С тех пор и вплоть до 1912 года «Троеручица» стояла на игуменском месте. В тот год сербская армия освободила Косово, и монахи, узнав эту новость, стали каждое утро посматривать из окон своих келий на север, ожидая увидеть «Троеручицу», возвращающуюся на освобожденную землю. Наступил, а потом и закончился 1918 год, но «Троеручица» по-прежнему спокойно стояла на своем месте. Однажды, уже в 1922 году, настоятель и братья решили послать кого-нибудь из монахов в Сербию, в Косово, чтобы узнать, почему «Троеручица» не возвращается, хотя вся страна освобождена и сербское государство восстановлено. После года скитаний монах вернулся и сказал, что видел на Косовом поле памятник турецкому султану Мурату, а в Газиместане — надгробный памятник в честь разбитого турецкого войска, но не сумел отыскать памятников ни на месте, где был убит сербский князь Лазар, ни там, где рядом с церковью Самодреже погребен величайший сербский герой Милош Обилич. Неудивительно, решили монахи, что «Троеручица» не покидает своего места в хиландарской трапезной…
Это было все, что удалось узнать отцу Мануилу, и нигде он не встретил упоминания о том, что у «Троеручицы» есть привычка чихать. Обдумав все как следует, он пришел к выводу, что на Косовом поле следовало бы установить новый памятник, и тогда «Троеручица», возможно, решит вернуться. И как раз в 1950 году, когда он размышлял обо всем этом, братья, следившие за периодикой, выходившей в ФНРЮ, рассказали ему, что на Косовом поле в память о погибших сербских воинах воздвигнут большой обелиск. Отец Мануил решил, что теперь для иконы нет никаких препятствий, и стал потихоньку по ночам приоткрывать двери трапезной, чтобы упростить «Троеручице» ее отбытие в Сербию. Но как только окна или двери трапезной оставались открытыми, икона тут же начинала чихать, и это продолжалось до тех пор, пока сквозняк не устраняли. В отчаянии и растерянности отец Мануил вывел однажды ночью своего осла за монастырские стены, икону (в том виде, как она была, без оклада) положил ему на спину, накрыл чепраком и тайно направился в Сербию. Уже при выезде с Афона, недалеко от греко-югославской границы, в местах, которые были хорошо знакомы ему еще с тех пор, когда он служил каталонским наемником, отец Мануил попал в руки к партизанам Маркоса, отряды которого в это время сражались в горах Греции. Осла увели в одну сторону, отца Мануила в другую, начался допрос, но монах не понимал ни слова из того, что говорили партизаны. Одно он, правда, понял: схватившие его люди пользовались димотиком — новогреческим языком. Его спросили, владеет ли он каким-нибудь языком, и он сказал, что знает сербский. Среди сторонников Маркоса были югославские добровольцы, и один, родом из Сербии, попытался поговорить с монахом. Но, обменявшись с ним несколькими словами, отец Мануил с удивлением спросил, на каком языке тот говорит, и, узнан, что это сербский, совсем растерялся.

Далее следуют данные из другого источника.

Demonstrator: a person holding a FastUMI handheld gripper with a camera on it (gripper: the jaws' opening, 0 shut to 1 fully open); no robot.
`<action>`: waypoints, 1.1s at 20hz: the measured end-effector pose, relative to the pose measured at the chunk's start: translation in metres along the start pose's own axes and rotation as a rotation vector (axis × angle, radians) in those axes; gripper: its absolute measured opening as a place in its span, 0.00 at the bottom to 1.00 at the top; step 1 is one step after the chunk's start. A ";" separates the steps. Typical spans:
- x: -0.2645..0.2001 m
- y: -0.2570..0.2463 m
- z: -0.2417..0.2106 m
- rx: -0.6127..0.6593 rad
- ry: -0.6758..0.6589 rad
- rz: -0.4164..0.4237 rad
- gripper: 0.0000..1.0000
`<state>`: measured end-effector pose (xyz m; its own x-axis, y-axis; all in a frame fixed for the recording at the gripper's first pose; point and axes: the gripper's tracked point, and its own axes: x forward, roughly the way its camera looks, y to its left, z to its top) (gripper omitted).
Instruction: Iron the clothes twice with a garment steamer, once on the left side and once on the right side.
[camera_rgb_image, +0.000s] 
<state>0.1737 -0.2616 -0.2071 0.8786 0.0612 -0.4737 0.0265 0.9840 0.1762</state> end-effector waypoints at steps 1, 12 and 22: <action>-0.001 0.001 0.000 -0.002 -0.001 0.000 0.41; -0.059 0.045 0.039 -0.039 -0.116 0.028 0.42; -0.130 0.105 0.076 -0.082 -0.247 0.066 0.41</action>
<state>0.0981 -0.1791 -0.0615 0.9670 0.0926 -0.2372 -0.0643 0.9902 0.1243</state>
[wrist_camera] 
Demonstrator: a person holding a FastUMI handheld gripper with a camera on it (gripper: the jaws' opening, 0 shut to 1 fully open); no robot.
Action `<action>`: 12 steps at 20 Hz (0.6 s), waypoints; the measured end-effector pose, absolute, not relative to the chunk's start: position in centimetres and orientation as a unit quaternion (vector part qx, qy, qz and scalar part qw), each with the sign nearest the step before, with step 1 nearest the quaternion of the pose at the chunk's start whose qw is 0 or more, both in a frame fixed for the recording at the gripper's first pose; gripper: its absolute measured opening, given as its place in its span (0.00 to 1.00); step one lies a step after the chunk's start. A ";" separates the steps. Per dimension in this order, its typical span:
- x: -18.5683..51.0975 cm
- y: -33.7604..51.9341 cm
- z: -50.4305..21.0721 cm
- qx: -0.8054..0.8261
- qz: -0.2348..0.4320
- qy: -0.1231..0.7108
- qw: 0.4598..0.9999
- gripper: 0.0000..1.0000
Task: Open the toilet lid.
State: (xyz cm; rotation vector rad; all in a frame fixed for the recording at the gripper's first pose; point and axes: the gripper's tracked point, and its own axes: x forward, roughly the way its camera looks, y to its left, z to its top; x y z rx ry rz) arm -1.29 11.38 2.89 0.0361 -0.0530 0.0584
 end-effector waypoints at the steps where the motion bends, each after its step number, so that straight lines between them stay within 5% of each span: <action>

— Неужели больше никто на свете не говорит на святых языках? — спросил монах у тех, кто его охранял.
— Ну почему же, — смеясь, отвечали они. — А ты что, знаешь латынь?
— Нет, но знаю испанский, — ответил отец Мануил.
— Испанский? — удивились партизаны и позвали своего комиссара, который провел молодость в Каталонии, где во время гражданской войны сражался под красным знаменем в Интернациональной бригаде. Они отлично поняли друг друга, комиссар был счастлив услышать от отца Мануила, вспоминавшего жизнь своего первого языка, что когда-то в Каталонии его звали дон Хорхе Рюэда эль Сабио, и они проговорили всю ночь напролет.